Запалив вощеный фитиль от жарко пылавшей в углу небольшой шведской печки, обложенной изразцами, она зажгла две свечи, стоявшие по обе стороны от венецианского зеркала, и лукаво улыбнулась собственному отражению. Ее кожа была до сих пор розовой от сладкого сна, а над растрепанными волосами предстояло как следует потрудиться, чтобы соорудить из них нечто похожее на прическу. «Ничего, успею еще», — лениво подумала красавица, отвернувшись от зеркала и направившись к массивному узорчатому канделябру, стоявшему на туалетном столике. От стоявших в нем пяти свечей и еще двух — в хрустальных бра по обе стороны двери — в небольшом помещении стало светло как днем.

Элизабет прикрыла дверь, но не плотно, оставив небольшую щель, чтобы услышать, когда вернется Джонни. Бросив в печку остатки фитиля, она приступила к осуществлению созревшего у нее плана. Развернув зеркало так, чтобы видеть в нем себя у туалетного столика, она вытащила из возвышавшейся на его поверхности груды сокровищ жемчужные серьги.

Однако крупные жемчужины не были видны под пышными локонами, ниспадавшими на плечи. Поэтому в конце концов ей все-таки пришлось заняться своей прической, прибегнув к помощи яшмовых заколок, подаренных любящим супругом предыдущей ночью. Великолепные вещицы, покрытые цветочным орнаментом и принадлежавшие в давние времена одной из принцесс китайской династии Тан, были гладкими на ощупь, как атлас. Одно лишь прикосновение к ним доставляло наслаждение.
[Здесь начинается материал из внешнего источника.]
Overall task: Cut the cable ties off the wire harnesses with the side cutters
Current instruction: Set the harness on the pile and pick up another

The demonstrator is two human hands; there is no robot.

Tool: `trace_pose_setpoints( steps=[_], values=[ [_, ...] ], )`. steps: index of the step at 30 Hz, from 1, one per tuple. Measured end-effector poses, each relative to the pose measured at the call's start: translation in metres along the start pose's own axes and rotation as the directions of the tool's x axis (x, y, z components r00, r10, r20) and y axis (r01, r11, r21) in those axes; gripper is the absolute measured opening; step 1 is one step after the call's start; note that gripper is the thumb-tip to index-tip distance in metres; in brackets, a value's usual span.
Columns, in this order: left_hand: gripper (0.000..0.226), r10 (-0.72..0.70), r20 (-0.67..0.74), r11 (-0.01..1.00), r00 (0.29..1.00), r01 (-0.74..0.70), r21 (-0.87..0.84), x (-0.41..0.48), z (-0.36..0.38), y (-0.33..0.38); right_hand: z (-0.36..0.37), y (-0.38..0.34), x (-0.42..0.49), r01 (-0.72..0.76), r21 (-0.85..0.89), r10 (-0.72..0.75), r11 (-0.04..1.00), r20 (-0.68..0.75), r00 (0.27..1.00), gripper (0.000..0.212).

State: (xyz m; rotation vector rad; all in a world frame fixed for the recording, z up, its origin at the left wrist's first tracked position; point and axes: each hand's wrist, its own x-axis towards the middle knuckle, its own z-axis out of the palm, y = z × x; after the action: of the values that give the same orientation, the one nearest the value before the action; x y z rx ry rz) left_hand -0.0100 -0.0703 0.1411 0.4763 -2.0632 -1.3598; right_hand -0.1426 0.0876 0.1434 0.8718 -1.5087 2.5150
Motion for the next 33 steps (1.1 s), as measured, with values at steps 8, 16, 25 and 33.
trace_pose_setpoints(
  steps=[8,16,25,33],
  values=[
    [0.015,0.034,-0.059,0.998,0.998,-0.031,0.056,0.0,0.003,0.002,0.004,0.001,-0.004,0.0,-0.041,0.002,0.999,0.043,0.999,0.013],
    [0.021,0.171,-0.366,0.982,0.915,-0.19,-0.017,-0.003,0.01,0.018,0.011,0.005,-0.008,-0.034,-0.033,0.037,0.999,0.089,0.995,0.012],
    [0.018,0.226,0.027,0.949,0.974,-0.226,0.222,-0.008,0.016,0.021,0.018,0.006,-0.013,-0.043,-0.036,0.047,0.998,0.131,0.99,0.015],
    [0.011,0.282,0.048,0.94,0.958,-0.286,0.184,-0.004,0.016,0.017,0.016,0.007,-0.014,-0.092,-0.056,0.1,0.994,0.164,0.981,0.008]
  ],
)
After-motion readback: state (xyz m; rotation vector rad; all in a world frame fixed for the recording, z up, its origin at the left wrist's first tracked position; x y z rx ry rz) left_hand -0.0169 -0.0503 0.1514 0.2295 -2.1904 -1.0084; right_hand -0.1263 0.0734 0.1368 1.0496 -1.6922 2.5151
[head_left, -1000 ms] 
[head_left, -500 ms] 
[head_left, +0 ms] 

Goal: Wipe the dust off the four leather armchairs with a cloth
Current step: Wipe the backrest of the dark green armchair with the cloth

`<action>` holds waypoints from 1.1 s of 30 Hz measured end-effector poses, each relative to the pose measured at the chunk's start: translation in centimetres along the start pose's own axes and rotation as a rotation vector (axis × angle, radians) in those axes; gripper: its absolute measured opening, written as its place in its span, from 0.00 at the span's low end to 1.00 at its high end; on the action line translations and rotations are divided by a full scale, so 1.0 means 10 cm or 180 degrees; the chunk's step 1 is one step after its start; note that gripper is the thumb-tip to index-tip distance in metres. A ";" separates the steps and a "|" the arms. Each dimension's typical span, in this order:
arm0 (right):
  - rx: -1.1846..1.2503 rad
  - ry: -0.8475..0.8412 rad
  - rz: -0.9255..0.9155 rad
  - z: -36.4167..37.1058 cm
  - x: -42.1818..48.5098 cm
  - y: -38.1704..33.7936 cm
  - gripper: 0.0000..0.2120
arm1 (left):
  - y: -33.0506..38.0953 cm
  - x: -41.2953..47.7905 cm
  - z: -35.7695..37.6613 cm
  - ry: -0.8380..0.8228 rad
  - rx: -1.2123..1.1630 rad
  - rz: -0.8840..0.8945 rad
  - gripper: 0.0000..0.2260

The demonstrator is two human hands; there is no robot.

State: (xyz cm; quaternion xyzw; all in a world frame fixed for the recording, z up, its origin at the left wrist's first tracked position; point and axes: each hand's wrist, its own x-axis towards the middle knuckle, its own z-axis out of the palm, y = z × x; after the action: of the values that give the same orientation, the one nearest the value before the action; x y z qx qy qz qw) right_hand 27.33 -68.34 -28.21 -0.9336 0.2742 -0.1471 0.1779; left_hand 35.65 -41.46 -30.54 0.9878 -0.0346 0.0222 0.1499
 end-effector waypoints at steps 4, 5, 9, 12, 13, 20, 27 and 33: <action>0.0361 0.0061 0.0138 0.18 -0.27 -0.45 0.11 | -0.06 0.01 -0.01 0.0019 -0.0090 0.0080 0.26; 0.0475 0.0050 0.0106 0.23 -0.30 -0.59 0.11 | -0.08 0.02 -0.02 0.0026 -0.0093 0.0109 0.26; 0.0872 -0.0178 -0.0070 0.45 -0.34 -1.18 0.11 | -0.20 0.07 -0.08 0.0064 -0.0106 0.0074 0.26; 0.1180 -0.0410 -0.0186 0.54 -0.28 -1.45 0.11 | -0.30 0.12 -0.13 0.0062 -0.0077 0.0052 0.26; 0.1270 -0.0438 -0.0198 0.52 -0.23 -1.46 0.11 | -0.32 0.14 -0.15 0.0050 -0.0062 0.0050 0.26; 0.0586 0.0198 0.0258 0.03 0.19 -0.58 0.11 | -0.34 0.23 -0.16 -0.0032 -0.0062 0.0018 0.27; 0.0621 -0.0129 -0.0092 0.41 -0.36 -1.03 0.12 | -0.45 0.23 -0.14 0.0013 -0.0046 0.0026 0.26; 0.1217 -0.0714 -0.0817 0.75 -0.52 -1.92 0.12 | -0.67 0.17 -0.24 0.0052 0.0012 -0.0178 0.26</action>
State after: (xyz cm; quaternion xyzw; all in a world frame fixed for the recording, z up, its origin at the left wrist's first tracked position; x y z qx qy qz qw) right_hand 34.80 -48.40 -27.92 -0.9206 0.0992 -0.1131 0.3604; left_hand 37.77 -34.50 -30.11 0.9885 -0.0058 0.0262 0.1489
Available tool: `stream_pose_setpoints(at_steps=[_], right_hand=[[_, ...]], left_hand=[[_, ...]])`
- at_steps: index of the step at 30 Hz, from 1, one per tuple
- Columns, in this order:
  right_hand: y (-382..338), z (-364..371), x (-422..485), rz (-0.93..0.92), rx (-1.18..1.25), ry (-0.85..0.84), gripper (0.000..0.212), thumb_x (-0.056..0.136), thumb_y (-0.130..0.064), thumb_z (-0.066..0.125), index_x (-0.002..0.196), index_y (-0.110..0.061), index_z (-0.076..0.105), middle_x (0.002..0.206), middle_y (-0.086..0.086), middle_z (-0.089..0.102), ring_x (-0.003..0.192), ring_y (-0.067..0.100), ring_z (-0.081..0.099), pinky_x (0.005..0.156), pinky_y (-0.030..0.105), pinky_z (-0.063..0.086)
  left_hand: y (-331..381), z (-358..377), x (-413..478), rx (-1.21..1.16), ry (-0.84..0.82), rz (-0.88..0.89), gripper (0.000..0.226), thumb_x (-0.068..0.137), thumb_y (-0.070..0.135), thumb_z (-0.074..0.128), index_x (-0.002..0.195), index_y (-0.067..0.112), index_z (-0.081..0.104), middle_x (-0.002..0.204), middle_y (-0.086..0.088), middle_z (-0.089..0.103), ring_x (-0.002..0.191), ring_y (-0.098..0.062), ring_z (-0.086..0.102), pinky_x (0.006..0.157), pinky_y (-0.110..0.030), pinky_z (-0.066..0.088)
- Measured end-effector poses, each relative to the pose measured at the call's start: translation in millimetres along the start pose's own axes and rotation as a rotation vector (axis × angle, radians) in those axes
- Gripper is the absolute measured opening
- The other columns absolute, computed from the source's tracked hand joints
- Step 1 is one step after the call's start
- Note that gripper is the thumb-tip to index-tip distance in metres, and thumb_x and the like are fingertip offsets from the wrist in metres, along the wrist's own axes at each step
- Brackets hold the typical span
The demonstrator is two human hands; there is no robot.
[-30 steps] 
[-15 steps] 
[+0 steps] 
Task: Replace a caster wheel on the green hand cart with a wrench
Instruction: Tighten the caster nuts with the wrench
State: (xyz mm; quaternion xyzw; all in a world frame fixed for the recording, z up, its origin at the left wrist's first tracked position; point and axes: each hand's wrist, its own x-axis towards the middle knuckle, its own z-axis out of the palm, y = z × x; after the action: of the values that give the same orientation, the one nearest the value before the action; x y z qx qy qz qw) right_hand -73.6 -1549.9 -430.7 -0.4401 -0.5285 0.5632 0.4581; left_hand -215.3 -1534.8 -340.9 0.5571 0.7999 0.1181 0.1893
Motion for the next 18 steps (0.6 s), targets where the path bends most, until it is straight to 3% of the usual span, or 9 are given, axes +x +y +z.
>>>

«Ну вот, так лучше», — с удовлетворением подытожила Элизабет, разглядывая в зеркале результаты своего труда. Теперь шотландский жемчуг был на виду — словно две гигантские слезинки свисали с зажимов, украшенных бриллиантами. Она несколько раз повернулась перед зеркалом, и прекрасные жемчужины засияли в мягком свете свечей.

Затем Элизабет повесила на шею небольшой медальон — первый рождественский подарок Джонни. Одна его сторона была усыпана бриллиантами, а другая представляла собой увенчанное короной сердце в обрамлении инициалов «Э» и «Д». По краю золотого сердечка была выгравирована французская надпись: «Fidel jusqu a la moil» — «Верность до гроба». Она задумчиво провела пальцем по этим шершавым буквам, заключавшим в себе нежную клятву ее Джонни — того самого, который совсем недавно скорее предпочел бы такому обещанию немедленную смерть. В следующую секунду медальон занял свое место между обнаженными грудями.

На пальцы Элизабет надела два перстня: один — с редким золотым бриллиантом, другой — с еще более редким сиамским рубином. В той стране, где был добыт этот кроваво-красный камень, носить подобную драгоценность имели право лишь короли. Во всяком случае так сказал ей Джонни.

Покопавшись в горке драгоценных камней, мерцавших ча столе, она выбрала пояс из балтийского янтаря. Эти ярко-желтые камешки обладали магнетической силой. При их прикосновении к коже Элизабет почувствовала легкое покалывание. И ей сразу же пришел в голову вопрос о том, какой выдержкой должны были обладать те женщины, которые носили этот великолепный пояс до нее. Пряжка, выполненная из золота и бирюзы, была египетского происхождения. Ее поверхность украшал тонкий орнамент, стилизованный под пальмовую ветвь.